• [Task objective]: For every line in the material, set down an identical one.

• [Dataset content]:
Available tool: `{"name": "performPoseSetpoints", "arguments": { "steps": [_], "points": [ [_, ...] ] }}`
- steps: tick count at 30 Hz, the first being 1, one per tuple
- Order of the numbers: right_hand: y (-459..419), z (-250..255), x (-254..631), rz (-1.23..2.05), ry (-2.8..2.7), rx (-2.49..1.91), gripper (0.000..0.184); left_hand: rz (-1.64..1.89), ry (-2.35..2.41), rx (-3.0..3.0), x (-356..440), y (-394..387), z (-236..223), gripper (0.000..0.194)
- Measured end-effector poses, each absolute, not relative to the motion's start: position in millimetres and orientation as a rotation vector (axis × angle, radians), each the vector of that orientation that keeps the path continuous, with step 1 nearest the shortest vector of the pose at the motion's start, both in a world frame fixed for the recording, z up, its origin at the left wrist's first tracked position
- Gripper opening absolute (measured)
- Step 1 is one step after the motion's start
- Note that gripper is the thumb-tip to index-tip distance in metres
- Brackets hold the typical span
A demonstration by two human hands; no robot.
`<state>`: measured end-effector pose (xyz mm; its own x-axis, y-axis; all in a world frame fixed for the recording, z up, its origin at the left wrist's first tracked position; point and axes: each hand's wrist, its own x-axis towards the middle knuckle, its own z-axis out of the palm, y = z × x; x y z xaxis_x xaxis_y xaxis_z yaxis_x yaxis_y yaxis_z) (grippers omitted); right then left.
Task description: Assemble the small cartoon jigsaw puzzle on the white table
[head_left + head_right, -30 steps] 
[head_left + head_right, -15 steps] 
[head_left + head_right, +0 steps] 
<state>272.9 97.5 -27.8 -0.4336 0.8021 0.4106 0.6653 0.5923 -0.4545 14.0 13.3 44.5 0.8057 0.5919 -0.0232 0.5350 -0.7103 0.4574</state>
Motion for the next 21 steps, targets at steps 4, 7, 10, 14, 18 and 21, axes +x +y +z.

• [Reply to the task]:
Available tool: `{"name": "performPoseSetpoints", "arguments": { "steps": [_], "points": [ [_, ...] ] }}`
- steps: tick count at 30 Hz, the first being 1, one per tuple
- Order of the numbers: right_hand: y (-459..419), z (-250..255), x (-254..631), rz (-1.23..2.05), ry (-2.8..2.7), rx (-2.49..1.91), gripper (0.000..0.184); left_hand: rz (-1.64..1.89), ry (-2.35..2.41), rx (-3.0..3.0), x (-356..440), y (-394..387), z (-236..223), gripper (0.000..0.194)
- Measured end-effector poses, each absolute, not relative to the motion's start: position in millimetres and orientation as a rotation vector (axis × angle, radians), each the vector of that orientation that keeps the path continuous, with step 1 nearest the shortest vector of the pose at the motion's start, both in a world frame fixed for the recording, z up, its origin at the left wrist's first tracked position
- Gripper opening absolute (measured)
- Step 1 is one step after the motion's start
- Note that gripper is the thumb-tip to index-tip distance in metres
- Brackets hold the typical span
A demonstration by two human hands; no robot.
`<state>`: measured end-effector pose (xyz mm; its own x-axis, y-axis; all in a world frame fixed for the recording, z up, its origin at the left wrist's first tracked position; point and axes: each hand's wrist, its own x-axis towards the middle knuckle, its own z-axis out of the palm, y = z × x; x y z xaxis_x xaxis_y xaxis_z yaxis_x yaxis_y yaxis_z) (grippers omitted); right then left.
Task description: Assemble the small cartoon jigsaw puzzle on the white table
[head_left + head_right, -30 steps] 
[head_left + head_right, -15 steps] 
[head_left + head_right, +0 steps] 
<state>272.9 97.5 -27.8 -0.4336 0.8021 0.4106 0.6653 0.5923 -0.4545 14.0 13.3 44.5 0.8057 0.5919 -0.0232 0.5350 -0.7103 0.4574</state>
Motion for the next 21 steps, targets at steps 4, 7, 10, 14, 18 and 21, axes +x +y +z.

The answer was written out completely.